*** Opening SOURCE INFORMATION ***

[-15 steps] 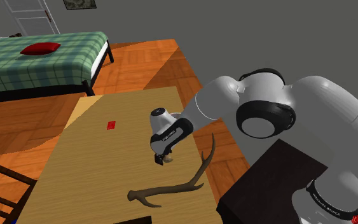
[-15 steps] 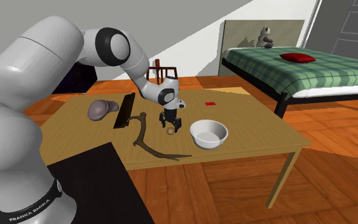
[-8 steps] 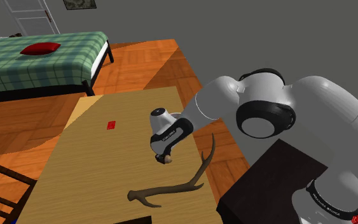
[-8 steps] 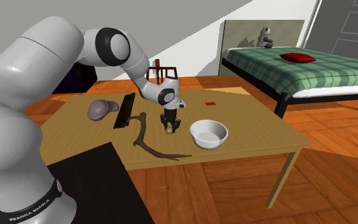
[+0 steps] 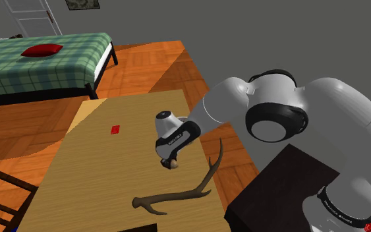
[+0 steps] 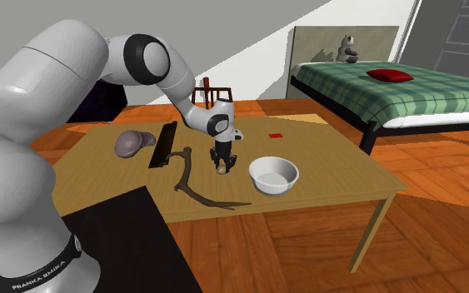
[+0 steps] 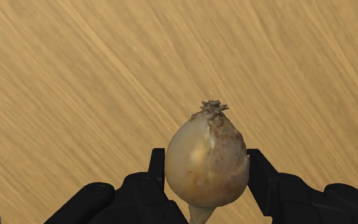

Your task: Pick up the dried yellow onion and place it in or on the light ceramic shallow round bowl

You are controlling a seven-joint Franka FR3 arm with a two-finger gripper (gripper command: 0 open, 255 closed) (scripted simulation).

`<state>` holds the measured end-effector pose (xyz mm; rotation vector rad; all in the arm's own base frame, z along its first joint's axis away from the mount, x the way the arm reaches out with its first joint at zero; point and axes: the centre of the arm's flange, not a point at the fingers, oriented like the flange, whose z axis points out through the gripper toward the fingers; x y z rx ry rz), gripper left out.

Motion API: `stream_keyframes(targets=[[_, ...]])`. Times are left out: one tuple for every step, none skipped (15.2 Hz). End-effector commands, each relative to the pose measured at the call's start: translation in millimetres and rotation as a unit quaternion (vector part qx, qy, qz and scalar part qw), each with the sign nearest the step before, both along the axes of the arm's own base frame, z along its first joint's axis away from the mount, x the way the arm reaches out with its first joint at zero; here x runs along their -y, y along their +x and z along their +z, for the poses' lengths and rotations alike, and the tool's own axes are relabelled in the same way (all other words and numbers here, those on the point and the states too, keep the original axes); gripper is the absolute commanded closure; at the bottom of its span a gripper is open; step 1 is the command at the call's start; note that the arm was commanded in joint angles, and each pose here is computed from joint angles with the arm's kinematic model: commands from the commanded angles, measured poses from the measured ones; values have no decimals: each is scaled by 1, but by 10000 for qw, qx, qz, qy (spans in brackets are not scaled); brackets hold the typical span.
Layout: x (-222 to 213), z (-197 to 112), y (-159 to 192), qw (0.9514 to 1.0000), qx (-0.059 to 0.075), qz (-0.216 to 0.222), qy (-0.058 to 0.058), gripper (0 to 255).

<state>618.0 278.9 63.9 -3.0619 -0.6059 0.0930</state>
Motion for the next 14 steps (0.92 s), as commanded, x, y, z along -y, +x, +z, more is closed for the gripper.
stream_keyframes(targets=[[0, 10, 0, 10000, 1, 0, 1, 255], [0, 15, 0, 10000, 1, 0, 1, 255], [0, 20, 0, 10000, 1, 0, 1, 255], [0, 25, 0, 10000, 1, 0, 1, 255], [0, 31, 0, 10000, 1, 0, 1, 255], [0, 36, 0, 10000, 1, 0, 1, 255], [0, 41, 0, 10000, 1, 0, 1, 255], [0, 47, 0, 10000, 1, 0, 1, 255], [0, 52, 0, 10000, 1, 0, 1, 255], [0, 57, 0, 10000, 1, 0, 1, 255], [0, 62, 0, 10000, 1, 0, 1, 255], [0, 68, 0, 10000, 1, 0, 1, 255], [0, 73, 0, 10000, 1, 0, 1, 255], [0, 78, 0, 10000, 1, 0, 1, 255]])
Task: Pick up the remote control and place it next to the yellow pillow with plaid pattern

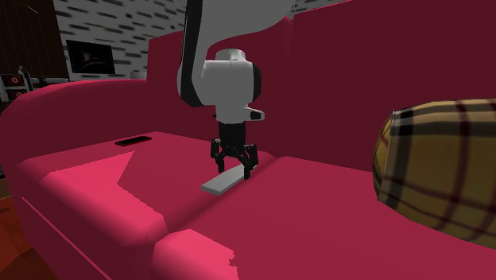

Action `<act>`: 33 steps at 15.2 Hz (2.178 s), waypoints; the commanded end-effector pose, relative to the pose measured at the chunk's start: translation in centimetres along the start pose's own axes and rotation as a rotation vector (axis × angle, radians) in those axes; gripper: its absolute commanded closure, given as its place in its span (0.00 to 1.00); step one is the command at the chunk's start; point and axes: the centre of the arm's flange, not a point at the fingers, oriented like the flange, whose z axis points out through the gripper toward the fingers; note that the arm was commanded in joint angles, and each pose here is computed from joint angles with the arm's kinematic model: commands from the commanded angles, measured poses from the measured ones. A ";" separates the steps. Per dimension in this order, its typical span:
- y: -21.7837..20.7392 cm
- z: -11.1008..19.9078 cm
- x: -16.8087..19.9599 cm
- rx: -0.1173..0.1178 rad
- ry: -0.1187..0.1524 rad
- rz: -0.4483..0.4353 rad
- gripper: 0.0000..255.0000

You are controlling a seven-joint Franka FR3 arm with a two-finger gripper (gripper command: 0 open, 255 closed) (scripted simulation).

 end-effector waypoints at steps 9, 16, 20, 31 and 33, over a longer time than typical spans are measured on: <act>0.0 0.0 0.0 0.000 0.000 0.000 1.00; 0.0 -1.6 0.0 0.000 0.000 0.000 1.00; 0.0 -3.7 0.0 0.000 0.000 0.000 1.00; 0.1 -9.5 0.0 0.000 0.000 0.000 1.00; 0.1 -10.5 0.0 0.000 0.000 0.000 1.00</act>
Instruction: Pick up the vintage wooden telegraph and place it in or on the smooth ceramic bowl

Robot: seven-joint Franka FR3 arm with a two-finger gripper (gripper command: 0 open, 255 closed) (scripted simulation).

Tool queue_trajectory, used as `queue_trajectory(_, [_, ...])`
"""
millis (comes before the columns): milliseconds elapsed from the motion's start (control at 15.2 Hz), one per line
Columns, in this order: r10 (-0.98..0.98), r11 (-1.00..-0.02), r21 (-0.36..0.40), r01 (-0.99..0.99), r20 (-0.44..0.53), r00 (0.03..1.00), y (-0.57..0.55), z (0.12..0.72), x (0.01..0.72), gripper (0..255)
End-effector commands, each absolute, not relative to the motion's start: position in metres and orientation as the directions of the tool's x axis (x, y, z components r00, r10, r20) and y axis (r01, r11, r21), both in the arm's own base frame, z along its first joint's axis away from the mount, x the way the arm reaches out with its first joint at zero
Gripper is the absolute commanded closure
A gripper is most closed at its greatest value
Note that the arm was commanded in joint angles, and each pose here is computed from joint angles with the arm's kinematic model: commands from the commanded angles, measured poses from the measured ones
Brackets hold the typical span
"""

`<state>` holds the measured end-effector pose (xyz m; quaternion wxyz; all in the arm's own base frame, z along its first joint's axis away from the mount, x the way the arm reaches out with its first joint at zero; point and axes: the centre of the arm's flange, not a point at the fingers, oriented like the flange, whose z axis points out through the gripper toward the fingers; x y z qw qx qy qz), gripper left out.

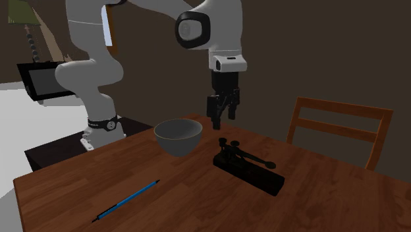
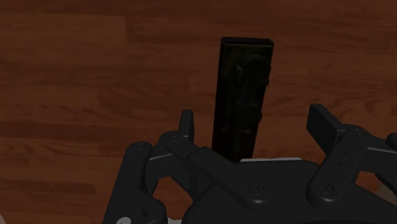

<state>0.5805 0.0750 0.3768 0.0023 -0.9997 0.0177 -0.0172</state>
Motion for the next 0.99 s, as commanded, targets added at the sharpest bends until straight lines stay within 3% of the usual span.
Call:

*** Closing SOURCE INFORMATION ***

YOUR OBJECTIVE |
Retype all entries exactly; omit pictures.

REPLY |
[-15 steps] 
[-15 steps] 
[-8 steps] 
[-8 steps] 
[+0 steps] 
[+0 steps] 
[+0 steps] 

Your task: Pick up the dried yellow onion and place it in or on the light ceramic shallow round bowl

You are controlling a seven-joint Franka FR3 arm with a two-finger gripper (gripper command: 0 open, 255 closed) (scripted simulation).

`<state>` holds the measured end-effector pose (xyz mm; rotation vector rad; all in the arm's own base frame, z along its first joint's axis away from the mount, x the way the arm reaches out with its first joint at zero; point and axes: the centre of the arm's flange, not a point at the fingers, oriented like the flange, whose z axis points out through the gripper toward the fingers; x y z rx ry rz), gripper left out.

Motion API: `stream_keyframes(targets=[[_, ...]])`. Times are left out: one tuple for every step, none skipped (15.2 Hz). End-effector commands, each relative to the pose measured at the call's start: translation in millimetres and rotation as a unit quaternion (vector part qx, qy, qz and scalar part qw), each with the sign nearest the step before, both along the axes of the arm's own base frame, z along its first joint's axis away from the mount, x the way the arm reaches out with its first joint at zero; here x runs along their -y, y along their +x and z along their +z, for the poses' lengths and rotations alike, and the tool's own axes are relabelled in the same way (all other words and numbers here, those on the point and the states too, keep the original axes); gripper is the absolute commanded closure; at the bottom of its span a gripper is open; step 1 is the command at the call's start; note that the arm was commanded in joint angles, and each pose here is computed from joint angles with the arm's kinematic model: commands from the commanded angles, measured poses from the measured ones; values have no decimals: each is scaled by 1, but by 10000 for qw, qx, qz, qy (spans in brackets are not scaled); brackets hold the typical span.
Layout: x (-222 to 213), z (-197 to 112), y (-159 to 192), qw (0.9514 to 1.0000), qx (-0.059 to 0.075), qz (-0.216 to 0.222), qy (-0.058 to 0.058), gripper (0 to 255).

<state>618.0 278.9 63.9 -3.0619 -0.6059 0.0930</state>
Motion for the next 14 steps (0.92 s), as commanded, x, y, z along -y, +x, +z, more is closed for the gripper.
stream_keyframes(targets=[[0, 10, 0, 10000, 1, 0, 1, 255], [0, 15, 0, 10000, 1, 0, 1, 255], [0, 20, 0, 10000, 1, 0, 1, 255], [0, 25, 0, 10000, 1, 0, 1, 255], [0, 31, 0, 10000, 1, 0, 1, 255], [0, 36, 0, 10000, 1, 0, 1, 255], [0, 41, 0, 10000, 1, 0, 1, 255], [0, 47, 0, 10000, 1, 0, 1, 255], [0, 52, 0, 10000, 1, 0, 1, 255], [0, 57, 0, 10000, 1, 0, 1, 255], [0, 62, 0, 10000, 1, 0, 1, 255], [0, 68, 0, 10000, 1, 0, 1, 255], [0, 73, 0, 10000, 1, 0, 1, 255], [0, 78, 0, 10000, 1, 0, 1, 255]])
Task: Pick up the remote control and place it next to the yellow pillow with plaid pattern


Action `<act>`: 33 steps at 15.2 Hz (2.178 s), waypoints; the commanded end-effector pose, relative to the pose measured at the chunk's start: translation in centimetres along the start pose's own axes and rotation as a rotation vector (axis × angle, radians) in those axes; gripper: its absolute commanded closure, given as its place in its span (0.00 to 1.00); step one is the command at the chunk's start; point and axes: the centre of the arm's flange, not a point at the fingers, oriented like the flange, whose z axis points out through the gripper toward the fingers; note that the arm was commanded in joint angles, and each pose here is computed from joint angles with the arm's kinematic model: commands from the commanded angles, measured poses from the measured ones. A ";" separates the steps. Per dimension in this order, its typical span:
- y: -21.7837..20.7392 cm
- z: -11.1008..19.9078 cm
- x: -16.8087..19.9599 cm
- rx: -0.1173..0.1178 rad
- ry: -0.1187..0.1524 rad
- rz: -0.4483..0.4353 rad
- gripper: 0.0000..255.0000

You are controlling a seven-joint Franka FR3 arm with a two-finger gripper (gripper command: 0 open, 255 closed) (scripted simulation).

 end-effector waypoints at steps 9, 16, 20, 31 and 33, over a longer time than typical spans are measured on: <act>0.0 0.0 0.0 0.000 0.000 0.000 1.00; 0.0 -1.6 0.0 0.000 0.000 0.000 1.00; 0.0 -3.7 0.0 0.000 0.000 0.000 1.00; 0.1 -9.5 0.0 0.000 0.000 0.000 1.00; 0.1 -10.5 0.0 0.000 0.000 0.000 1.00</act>
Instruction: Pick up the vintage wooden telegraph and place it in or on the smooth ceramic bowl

Robot: seven-joint Franka FR3 arm with a two-finger gripper (gripper command: 0 open, 255 closed) (scripted simulation).

Tool queue_trajectory, used as `queue_trajectory(_, [_, ...])`
"""
millis (comes before the columns): milliseconds elapsed from the motion's start (control at 15.2 Hz), one per line
Columns, in this order: r10 (-0.98..0.98), r11 (-1.00..-0.02), r21 (-0.36..0.40), r01 (-0.99..0.99), r20 (-0.44..0.53), r00 (0.03..1.00), y (-0.57..0.55), z (0.12..0.72), x (0.01..0.72), gripper (0..255)
End-effector commands, each absolute, not relative to the motion's start: position in metres and orientation as the directions of the tool's x axis (x, y, z components r00, r10, r20) and y axis (r01, r11, r21), both in the arm's own base frame, z along its first joint's axis away from the mount, x the way the arm reaches out with its first joint at zero
Gripper is the absolute commanded closure
A gripper is most closed at its greatest value
Note that the arm was commanded in joint angles, and each pose here is computed from joint angles with the arm's kinematic model: commands from the commanded angles, measured poses from the measured ones
Brackets hold the typical span
"""

`<state>` holds the measured end-effector pose (xyz m; quaternion wxyz; all in the arm's own base frame, z along its first joint's axis away from the mount, x the way the arm reaches out with its first joint at zero; point and axes: the centre of the arm's flange, not a point at the fingers, oriented like the flange, whose z axis points out through the gripper toward the fingers; x y z qw qx qy qz), gripper left out.


<state>0.5805 0.0750 0.3768 0.0023 -0.9997 0.0177 -0.0172</state>
Motion for the next 0.99 s, as commanded, targets added at the sharpest bends until straight lines stay within 3% of the usual span.
Call:

The answer given is complete as it stands.